In his present predicament, the prospector would have been easy prey for the figure who crept towards him, had circumstances been a little different. The difference was this: In the room, the large airy room of one “Frenchie” Frischette, keeper of road-houses, were a number of other persons besides MacGregor and the drugged Dewberry.

These persons reclined in various attitudes and conditions of sleep. Not a few of them, including Corporal Rand, of the Royal North West Mounted police, possessed—even in slumber—a sense of hearing exceedingly acute. The creak of a board, a sudden rustling movement—almost any noise at all—would have aroused them at once. No one realized this any better than MacGregor. His job had been only half accomplished a few hours before when, with very little difficulty, he had drugged the man from Crooked Stick River.

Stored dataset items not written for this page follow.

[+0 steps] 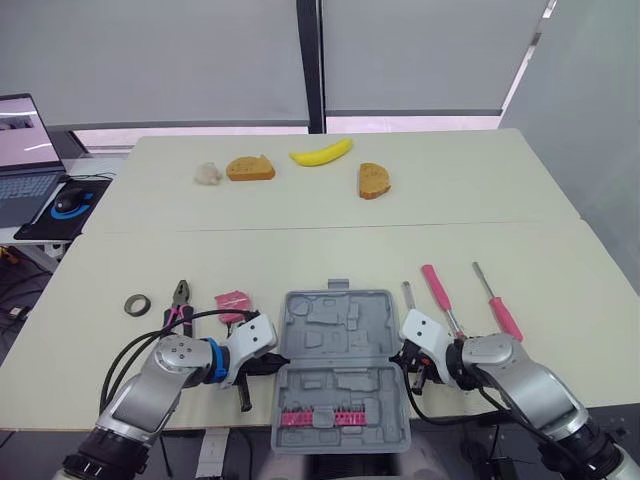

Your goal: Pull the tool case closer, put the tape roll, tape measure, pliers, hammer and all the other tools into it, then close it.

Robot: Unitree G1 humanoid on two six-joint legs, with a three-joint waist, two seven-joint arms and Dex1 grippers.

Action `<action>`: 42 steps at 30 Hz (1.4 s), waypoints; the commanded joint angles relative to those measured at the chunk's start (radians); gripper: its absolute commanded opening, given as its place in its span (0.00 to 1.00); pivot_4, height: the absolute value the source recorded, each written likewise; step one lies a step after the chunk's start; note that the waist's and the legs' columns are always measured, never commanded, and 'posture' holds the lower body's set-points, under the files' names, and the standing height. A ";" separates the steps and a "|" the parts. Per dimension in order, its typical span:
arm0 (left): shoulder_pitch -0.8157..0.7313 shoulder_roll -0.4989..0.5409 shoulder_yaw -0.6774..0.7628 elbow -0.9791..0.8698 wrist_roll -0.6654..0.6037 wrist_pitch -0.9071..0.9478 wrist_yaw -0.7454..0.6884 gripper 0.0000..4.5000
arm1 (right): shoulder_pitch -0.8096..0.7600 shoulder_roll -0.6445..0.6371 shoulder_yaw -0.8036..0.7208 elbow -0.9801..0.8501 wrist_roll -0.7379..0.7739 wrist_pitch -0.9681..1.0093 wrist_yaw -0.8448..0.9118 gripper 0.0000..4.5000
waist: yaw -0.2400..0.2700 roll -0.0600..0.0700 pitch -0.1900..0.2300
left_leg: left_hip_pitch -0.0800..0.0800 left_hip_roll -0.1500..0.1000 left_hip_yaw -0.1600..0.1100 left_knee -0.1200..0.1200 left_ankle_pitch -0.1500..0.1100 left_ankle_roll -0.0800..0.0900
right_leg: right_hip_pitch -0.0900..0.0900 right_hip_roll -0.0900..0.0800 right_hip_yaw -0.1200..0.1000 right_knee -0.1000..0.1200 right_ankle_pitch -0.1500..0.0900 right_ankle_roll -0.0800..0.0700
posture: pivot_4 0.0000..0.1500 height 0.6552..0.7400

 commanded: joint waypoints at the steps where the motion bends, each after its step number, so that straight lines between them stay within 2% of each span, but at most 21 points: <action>1: 0.021 0.016 -0.016 -0.029 -0.017 0.006 -0.019 0.00 | 0.005 -0.003 0.008 -0.051 0.033 0.002 -0.003 0.00 | 0.000 0.000 0.000 | 0.000 0.000 0.000 0.000 0.000 0.000 | 0.000 0.000 0.000 0.000 0.000 0.000 | 1.00 1.00; 22: 0.034 0.038 -0.016 -0.029 -0.016 -0.002 -0.009 0.00 | 0.017 -0.022 0.021 -0.037 0.061 -0.007 -0.057 0.00 | 0.000 0.000 0.000 | 0.000 0.000 0.000 0.000 0.000 0.000 | 0.000 0.000 0.000 0.000 0.000 0.000 | 1.00 1.00; 28: 0.020 0.060 0.005 0.000 -0.018 -0.006 -0.017 0.00 | 0.056 -0.043 -0.061 -0.031 0.098 -0.004 -0.079 0.00 | 0.001 0.000 0.000 | 0.000 0.000 0.000 0.000 0.000 0.000 | 0.000 0.000 0.000 0.000 0.000 0.000 | 1.00 1.00; 34: 0.029 0.105 0.057 0.031 -0.032 -0.052 -0.024 0.00 | 0.140 -0.103 -0.172 -0.065 0.129 -0.084 -0.075 0.00 | 0.004 0.000 0.000 | 0.000 0.000 0.000 0.000 0.000 0.000 | 0.000 0.000 0.000 0.000 0.000 0.000 | 1.00 1.00; 38: 0.063 0.134 0.156 0.000 -0.110 -0.078 -0.053 0.00 | 0.201 -0.151 -0.263 -0.129 0.158 -0.185 -0.038 0.00 | 0.003 -0.001 0.000 | 0.000 0.000 0.000 -0.001 0.000 0.000 | 0.000 0.000 0.000 0.000 0.000 0.000 | 1.00 1.00; 42: 0.105 0.168 0.389 0.033 -0.244 -0.105 -0.090 0.00 | 0.328 -0.220 -0.449 -0.180 0.187 -0.336 0.011 0.00 | 0.010 -0.001 0.001 | -0.001 0.001 0.000 0.000 0.000 0.000 | 0.000 0.000 -0.001 -0.001 0.000 0.000 | 1.00 1.00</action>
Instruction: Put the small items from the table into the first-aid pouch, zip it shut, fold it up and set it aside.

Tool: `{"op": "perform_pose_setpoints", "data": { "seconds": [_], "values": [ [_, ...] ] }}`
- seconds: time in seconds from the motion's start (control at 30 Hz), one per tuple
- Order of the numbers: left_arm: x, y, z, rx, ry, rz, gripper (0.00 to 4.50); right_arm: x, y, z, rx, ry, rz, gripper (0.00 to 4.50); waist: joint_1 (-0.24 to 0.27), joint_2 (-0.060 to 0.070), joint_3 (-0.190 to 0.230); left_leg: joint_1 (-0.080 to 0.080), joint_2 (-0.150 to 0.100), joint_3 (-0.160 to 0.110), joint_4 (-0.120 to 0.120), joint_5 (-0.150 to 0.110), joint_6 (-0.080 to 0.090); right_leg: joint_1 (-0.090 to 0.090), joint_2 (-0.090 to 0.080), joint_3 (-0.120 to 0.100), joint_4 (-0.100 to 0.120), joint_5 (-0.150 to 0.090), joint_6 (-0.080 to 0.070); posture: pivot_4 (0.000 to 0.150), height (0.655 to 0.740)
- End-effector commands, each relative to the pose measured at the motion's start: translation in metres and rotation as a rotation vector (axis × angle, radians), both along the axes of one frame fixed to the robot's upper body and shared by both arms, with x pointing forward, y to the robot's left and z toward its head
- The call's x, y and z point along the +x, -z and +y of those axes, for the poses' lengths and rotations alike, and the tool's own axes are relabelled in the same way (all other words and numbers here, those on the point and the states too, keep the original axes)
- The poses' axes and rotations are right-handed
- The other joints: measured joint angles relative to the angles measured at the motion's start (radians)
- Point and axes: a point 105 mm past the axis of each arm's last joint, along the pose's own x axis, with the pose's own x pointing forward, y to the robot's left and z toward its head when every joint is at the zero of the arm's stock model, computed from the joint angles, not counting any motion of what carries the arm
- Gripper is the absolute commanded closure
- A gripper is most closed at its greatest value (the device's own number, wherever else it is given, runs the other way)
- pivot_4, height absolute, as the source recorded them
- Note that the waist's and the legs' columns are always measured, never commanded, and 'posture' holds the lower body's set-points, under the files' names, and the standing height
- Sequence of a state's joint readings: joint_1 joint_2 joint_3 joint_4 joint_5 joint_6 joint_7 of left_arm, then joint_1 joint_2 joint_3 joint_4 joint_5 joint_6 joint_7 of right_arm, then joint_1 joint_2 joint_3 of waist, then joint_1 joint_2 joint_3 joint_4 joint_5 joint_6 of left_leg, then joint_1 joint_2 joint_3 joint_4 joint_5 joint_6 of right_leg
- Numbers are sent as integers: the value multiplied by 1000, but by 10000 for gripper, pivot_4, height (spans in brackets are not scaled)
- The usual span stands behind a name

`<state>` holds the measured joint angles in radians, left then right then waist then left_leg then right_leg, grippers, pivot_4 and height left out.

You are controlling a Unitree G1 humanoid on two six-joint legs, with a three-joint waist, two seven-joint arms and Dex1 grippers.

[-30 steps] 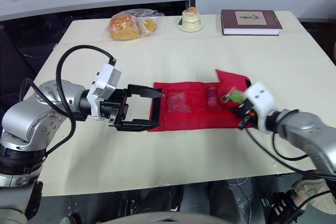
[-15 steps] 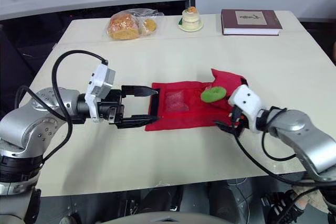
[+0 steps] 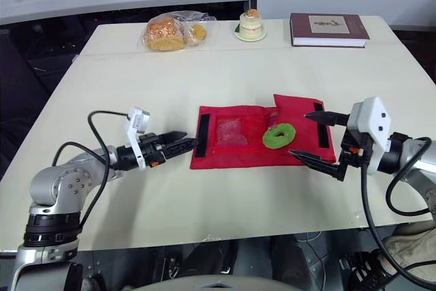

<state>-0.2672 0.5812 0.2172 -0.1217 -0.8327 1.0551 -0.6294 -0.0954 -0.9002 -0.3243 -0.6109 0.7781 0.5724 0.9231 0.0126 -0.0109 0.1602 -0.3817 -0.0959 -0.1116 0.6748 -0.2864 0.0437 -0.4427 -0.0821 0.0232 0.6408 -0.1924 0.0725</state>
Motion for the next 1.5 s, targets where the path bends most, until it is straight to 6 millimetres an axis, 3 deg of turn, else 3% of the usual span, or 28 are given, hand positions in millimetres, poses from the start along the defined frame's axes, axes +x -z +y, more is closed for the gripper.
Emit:
{"op": "perform_pose_setpoints", "data": {
  "seconds": [0.03,0.17,0.43,0.6,0.73,0.83,0.97,1.1,1.23,1.33,1.4,1.47,1.5],
  "values": [
    [10,-10,12,-96,-106,35,0,-7,-15,5,10,-46,-56,294,2,0,0,0,0,0,0,0,0,0,-1,0,0,0,0,1500,7289],
    [10,-7,9,-176,-118,123,0,-7,-19,6,19,-53,-62,294,2,0,0,0,-1,-1,2,0,0,0,-2,-1,0,0,0,1500,7289],
    [7,13,-31,-254,-19,321,0,-6,-24,11,20,-70,-82,294,7,0,-1,0,-3,-3,4,0,0,2,-4,-3,1,0,0,1500,7289],
    [13,7,-39,-363,-9,341,0,-8,-26,11,21,-69,-87,294,15,0,-1,0,-3,-4,5,0,0,3,-4,-4,1,0,0,1500,7289],
    [14,0,-35,-416,-9,337,16753,-9,-26,12,25,-66,-79,0,14,0,-1,-1,-3,-5,7,0,0,3,-4,-5,1,0,0,1500,7289],
    [12,-1,-33,-410,1,340,26140,-9,-21,15,13,-73,-53,0,12,0,-1,-1,-3,-5,7,0,0,3,-4,-5,1,0,0,1500,7289],
    [10,-2,-34,-402,19,338,44770,-8,-21,20,27,-87,-31,0,11,0,-1,-1,-3,-5,7,0,0,3,-4,-5,1,0,0,1500,7289],
    [1,-8,-34,-410,91,325,44770,0,-16,16,74,-53,39,0,8,0,-1,-1,-3,-5,7,0,0,3,-4,-5,1,0,0,1500,7289],
    [-3,-11,-18,-354,101,318,44770,19,-5,7,98,9,78,0,2,0,-1,-1,-3,-5,7,0,0,3,-4,-5,1,0,0,1500,7289],
    [1,-13,2,-290,67,305,45000,35,0,5,109,29,77,8081,-3,0,-1,-2,-3,-5,7,0,0,2,-3,-5,1,0,0,1500,7289],
    [8,-19,17,-247,40,276,45000,45,9,8,75,12,71,17260,1,0,0,-2,-3,-4,5,0,0,1,-4,-4,1,0,0,1500,7289],
    [14,-28,27,-223,32,245,45000,54,21,13,4,-16,55,21490,-3,-1,0,-2,-3,-4,5,0,0,1,-3,-4,1,0,0,1500,7289],
    [16,-32,29,-217,40,231,45000,58,26,17,-24,-27,47,26870,-4,-1,0,-2,-3,-4,5,0,-1,1,-3,-4,1,0,0,1500,7289]
  ]
}}
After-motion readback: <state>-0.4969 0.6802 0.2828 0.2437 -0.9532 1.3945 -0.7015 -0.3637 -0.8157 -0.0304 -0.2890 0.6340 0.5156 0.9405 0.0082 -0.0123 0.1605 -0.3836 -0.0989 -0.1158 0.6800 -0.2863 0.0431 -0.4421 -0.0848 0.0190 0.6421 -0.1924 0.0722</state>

The thief rose slowly to a position on his knees. He was so close to his victim that the man’s feverish breath fanned his cheek. He could hear plainly his own heart and the heart of the sleeper, beating in a sort of wild harmony together. His right hand was within eight inches of the rugged prospector, yet he seemed unable, powerless to extend it one infinitesimal part of the distance which separated it from the actual point of contact.

In the dull, red glow of the fireplace he could see the tell-tale bulge on Dewberry’s barrel-like chest. It filled him with a sort of agony to realize that at the crucial moment he lacked the courage and the strength to accomplish his task. Never before had he been so overcome with weakness. A few quick movements only were required to bring wealth into his grasp; yet here he knelt, with a cold dampness suffusing his face and a tingling paralysis of all his muscles.